## WHAT IS NEEDED
Your answer should be the exact lines of the data below from the one containing "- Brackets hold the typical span" through the one containing "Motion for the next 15"; please include nothing else.

*** Block opens ***

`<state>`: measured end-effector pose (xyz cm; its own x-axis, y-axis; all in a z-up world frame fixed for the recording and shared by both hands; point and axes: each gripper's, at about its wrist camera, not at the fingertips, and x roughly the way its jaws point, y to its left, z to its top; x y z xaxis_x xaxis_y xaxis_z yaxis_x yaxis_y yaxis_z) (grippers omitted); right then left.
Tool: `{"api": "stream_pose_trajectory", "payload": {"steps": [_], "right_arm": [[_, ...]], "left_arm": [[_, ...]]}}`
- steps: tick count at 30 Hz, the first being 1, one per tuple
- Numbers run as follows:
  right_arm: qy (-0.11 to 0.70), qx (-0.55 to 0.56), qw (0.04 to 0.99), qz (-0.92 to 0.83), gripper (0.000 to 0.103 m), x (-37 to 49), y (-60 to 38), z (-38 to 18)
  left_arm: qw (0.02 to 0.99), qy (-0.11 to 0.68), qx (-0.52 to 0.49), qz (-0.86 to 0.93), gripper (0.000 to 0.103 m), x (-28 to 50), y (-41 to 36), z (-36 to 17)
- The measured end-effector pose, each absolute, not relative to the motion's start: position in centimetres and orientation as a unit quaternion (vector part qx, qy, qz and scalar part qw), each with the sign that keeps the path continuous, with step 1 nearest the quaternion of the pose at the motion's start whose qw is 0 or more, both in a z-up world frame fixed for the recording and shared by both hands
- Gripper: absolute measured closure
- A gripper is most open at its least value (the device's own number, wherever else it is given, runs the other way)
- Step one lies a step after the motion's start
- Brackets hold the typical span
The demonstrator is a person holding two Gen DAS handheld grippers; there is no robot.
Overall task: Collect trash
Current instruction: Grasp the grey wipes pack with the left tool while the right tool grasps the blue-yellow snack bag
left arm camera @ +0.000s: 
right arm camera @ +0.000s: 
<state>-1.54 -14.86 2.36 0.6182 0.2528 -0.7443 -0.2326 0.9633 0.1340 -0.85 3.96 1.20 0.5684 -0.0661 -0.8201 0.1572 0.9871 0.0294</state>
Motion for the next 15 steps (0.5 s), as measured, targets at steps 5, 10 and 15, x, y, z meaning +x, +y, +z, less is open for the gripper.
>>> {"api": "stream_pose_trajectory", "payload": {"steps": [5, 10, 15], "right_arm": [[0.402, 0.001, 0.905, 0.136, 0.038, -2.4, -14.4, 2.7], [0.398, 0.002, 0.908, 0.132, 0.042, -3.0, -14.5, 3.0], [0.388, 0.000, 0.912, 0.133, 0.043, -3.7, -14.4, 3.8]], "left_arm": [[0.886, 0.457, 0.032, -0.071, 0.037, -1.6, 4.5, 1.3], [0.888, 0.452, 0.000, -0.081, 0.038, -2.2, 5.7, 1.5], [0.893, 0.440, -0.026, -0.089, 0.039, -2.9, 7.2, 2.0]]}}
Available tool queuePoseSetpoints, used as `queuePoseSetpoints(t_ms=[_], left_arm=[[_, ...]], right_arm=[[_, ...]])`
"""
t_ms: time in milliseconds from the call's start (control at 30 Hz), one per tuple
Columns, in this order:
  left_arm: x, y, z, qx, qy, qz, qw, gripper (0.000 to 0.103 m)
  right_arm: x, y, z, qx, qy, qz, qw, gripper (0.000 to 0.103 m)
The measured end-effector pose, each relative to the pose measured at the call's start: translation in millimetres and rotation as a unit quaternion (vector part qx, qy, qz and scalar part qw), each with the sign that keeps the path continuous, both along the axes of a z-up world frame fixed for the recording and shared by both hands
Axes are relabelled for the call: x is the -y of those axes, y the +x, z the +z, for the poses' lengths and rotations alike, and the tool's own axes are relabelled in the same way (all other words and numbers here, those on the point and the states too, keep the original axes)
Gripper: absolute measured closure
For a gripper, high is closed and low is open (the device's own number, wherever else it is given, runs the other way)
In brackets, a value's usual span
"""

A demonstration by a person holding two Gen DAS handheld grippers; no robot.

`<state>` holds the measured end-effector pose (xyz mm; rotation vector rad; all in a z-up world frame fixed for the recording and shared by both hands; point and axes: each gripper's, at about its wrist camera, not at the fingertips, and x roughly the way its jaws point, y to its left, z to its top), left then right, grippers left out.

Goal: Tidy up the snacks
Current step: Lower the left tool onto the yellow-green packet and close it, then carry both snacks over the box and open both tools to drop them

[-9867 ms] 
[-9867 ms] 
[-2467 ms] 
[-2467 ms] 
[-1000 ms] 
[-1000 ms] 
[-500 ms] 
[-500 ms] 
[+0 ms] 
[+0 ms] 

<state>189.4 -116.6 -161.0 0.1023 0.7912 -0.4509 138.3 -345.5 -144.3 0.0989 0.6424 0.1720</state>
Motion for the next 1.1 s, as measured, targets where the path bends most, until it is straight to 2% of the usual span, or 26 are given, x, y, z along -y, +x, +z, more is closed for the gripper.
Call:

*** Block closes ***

## RESULT OF THIS TASK
- Brackets hold the typical span
The demonstrator is a person holding two Gen DAS handheld grippers; there is no robot.
Overall task: Collect trash
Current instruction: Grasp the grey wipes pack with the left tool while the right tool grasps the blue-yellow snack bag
left arm camera @ +0.000s: 
right arm camera @ +0.000s: 
<state>-1.54 -14.86 2.36 0.6182 0.2528 -0.7443 -0.2326 0.9633 0.1340 -0.85 3.96 1.20 0.5684 -0.0661 -0.8201 0.1572 0.9871 0.0294</state>
Motion for the next 15 steps (0.5 s), as measured, targets at steps 5, 10 and 15, x, y, z meaning +x, +y, +z, less is open for the gripper.

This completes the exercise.